Dass Das Erste und das ZDF auf die mannigfaltigen Bedenken, die die Großveranstaltung umgeben, Bezug nehmen muss, steht außer Frage. Schon immer widmeten sich die Sportberichterstattung und selbst Programme ohne Sportbezug im WM-Zeitraum dem Gastgeberland. Häufig wurde Zuschauern die Kultur nähergebracht, aber auch die Lage im Gastgeberland, das eigentlich immer, wie jede andere Nation auch, mit Problemen verschiedenster Art zu kämpfen hat. So befassten sich die Medien im Jahr 2014, auch ARD und ZDF, mit der unzureichenden Organisation der WM in Brasilien, mit Korruptionsberichten oder mit Zwangsumsiedlungen in den Spielorten. In Russland besitzt die Kritik, die die Veranstaltung begleitet, jedoch ein anderes Ausmaß. Besonders im Hinblick auf Putin und dessen womögliche Instrumentalisierung der WM hat die Veranstaltung einen Beigeschmack und Einfluss auf weltpolitische Problemfelder, die auch Deutschland betreffen.

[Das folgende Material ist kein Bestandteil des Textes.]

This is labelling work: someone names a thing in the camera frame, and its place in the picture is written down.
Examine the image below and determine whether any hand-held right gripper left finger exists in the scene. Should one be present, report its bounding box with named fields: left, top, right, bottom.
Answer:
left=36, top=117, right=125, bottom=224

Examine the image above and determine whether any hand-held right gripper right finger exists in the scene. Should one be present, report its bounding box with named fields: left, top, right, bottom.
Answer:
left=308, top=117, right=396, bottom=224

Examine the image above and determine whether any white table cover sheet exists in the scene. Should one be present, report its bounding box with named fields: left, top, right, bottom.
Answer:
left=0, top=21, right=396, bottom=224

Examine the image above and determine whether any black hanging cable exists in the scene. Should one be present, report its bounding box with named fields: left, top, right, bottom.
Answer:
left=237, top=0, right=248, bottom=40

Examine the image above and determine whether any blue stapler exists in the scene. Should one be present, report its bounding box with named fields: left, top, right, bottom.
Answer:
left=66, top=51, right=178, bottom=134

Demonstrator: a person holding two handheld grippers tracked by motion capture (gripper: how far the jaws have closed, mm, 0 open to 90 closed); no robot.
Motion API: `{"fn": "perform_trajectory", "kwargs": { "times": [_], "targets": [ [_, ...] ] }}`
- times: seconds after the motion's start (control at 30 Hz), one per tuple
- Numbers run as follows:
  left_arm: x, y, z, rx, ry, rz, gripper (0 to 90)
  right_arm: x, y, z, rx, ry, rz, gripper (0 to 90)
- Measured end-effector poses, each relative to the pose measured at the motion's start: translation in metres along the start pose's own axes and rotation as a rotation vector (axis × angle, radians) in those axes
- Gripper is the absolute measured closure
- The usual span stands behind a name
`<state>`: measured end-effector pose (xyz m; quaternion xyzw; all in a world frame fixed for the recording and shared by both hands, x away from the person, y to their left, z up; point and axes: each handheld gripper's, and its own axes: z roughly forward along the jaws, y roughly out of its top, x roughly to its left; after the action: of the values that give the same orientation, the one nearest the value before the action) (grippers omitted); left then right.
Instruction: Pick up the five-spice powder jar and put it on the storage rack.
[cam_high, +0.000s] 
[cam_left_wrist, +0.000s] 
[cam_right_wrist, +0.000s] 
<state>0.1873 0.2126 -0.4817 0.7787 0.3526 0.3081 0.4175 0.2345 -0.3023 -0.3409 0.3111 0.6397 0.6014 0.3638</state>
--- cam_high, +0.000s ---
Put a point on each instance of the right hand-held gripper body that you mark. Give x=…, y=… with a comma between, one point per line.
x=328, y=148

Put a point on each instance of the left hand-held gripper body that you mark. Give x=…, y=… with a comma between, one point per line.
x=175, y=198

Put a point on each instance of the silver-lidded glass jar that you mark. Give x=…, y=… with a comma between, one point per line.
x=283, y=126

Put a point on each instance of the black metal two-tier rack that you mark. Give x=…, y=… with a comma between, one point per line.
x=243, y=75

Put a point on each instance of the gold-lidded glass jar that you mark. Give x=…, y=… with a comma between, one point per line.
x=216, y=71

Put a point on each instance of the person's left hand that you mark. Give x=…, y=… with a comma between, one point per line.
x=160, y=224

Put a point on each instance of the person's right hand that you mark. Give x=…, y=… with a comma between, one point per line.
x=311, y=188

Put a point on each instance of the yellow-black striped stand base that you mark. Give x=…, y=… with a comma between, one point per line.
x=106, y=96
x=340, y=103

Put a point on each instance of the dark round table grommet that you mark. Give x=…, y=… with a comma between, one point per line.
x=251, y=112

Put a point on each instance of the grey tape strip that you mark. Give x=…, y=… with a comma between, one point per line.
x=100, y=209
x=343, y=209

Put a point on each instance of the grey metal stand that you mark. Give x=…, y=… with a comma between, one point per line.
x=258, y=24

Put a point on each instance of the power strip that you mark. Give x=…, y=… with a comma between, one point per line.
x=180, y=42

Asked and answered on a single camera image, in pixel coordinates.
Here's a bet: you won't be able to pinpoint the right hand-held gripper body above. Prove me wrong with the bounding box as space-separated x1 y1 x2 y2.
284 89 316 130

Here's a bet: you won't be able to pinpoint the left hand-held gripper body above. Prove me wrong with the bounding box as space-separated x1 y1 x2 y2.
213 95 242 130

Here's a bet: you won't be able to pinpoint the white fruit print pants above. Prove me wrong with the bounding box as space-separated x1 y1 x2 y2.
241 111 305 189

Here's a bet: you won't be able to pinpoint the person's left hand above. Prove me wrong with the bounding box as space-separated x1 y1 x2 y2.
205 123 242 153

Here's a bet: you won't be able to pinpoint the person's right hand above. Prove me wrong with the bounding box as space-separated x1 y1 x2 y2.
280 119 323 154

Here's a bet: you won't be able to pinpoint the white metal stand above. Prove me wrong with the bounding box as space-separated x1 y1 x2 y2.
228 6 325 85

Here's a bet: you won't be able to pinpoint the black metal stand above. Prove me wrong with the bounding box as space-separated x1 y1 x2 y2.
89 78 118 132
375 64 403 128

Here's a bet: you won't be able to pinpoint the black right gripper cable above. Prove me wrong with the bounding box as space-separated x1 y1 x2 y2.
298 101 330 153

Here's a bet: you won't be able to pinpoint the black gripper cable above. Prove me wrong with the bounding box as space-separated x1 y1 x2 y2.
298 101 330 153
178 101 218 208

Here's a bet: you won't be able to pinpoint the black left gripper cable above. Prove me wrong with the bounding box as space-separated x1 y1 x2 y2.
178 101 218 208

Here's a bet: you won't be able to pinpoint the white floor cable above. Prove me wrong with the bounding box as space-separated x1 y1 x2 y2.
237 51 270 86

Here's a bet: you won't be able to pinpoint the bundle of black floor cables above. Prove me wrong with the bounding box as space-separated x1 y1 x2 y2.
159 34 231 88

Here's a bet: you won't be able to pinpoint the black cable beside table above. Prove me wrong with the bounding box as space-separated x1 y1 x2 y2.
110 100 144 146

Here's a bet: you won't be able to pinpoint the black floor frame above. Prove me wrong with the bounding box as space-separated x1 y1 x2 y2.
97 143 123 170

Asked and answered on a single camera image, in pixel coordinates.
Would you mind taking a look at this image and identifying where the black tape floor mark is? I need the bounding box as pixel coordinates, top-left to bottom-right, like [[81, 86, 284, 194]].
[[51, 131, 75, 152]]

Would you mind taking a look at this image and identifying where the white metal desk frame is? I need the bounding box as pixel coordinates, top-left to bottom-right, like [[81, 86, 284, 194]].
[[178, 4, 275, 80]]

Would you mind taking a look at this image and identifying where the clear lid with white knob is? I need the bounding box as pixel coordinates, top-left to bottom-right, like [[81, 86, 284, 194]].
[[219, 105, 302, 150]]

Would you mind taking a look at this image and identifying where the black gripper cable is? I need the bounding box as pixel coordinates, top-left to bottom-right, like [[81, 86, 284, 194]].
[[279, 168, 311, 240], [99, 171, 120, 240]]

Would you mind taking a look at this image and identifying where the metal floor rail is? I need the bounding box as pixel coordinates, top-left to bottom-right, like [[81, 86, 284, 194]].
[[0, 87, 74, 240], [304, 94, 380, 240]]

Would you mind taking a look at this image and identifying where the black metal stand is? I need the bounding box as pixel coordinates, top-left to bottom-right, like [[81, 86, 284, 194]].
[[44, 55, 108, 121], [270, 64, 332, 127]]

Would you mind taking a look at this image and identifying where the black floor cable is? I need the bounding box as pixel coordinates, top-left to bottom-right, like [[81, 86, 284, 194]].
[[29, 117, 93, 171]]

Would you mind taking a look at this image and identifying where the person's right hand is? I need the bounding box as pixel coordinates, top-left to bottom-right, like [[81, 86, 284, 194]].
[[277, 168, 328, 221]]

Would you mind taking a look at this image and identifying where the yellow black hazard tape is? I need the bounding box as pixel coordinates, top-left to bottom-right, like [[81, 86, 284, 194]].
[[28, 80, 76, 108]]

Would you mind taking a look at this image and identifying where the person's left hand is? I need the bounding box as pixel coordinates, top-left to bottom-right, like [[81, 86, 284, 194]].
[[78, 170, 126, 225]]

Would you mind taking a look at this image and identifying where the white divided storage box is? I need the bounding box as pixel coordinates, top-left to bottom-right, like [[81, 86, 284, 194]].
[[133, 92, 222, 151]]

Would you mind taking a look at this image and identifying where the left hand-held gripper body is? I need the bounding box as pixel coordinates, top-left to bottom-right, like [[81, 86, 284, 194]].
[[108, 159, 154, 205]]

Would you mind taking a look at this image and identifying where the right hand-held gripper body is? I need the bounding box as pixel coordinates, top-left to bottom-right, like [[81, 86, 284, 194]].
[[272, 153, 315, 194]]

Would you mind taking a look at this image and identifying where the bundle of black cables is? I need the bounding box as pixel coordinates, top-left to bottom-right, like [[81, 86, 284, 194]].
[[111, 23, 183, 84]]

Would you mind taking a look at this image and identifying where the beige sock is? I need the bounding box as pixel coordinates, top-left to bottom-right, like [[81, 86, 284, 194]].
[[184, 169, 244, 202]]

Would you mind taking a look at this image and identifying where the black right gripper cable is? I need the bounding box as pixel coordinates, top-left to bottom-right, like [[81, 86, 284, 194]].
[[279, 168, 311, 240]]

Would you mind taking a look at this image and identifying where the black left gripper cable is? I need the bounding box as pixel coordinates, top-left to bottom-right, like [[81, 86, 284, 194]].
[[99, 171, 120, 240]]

Weil ARD und ZDF einem Programmauftrag unterliegen, können die Sender diese Themen jedoch nicht totschweigen. In Schwerpunktberichten oder auch Vorberichten im unmittelbaren Programmumfeld von Spielen werden Moderatoren und Experten auf die genannten Probleme Bezug nehmen und Stellung beziehen müssen. Dennoch müssen die Sender ihr Gesicht wahren. Überscharfe Verurteilungen des Events in Russland werden Zuschauer den Stationen und ihren Angestellten kaum abnehmen, schließlich profitieren die Sender selbst vom ungemein hohen Interesse an der Fußball-WM und entschieden sich auch diesmal wieder dazu, einen hohen Aufwand zu fahren, um den Menschen den Wettbewerb und das Drumherum näherzubringen.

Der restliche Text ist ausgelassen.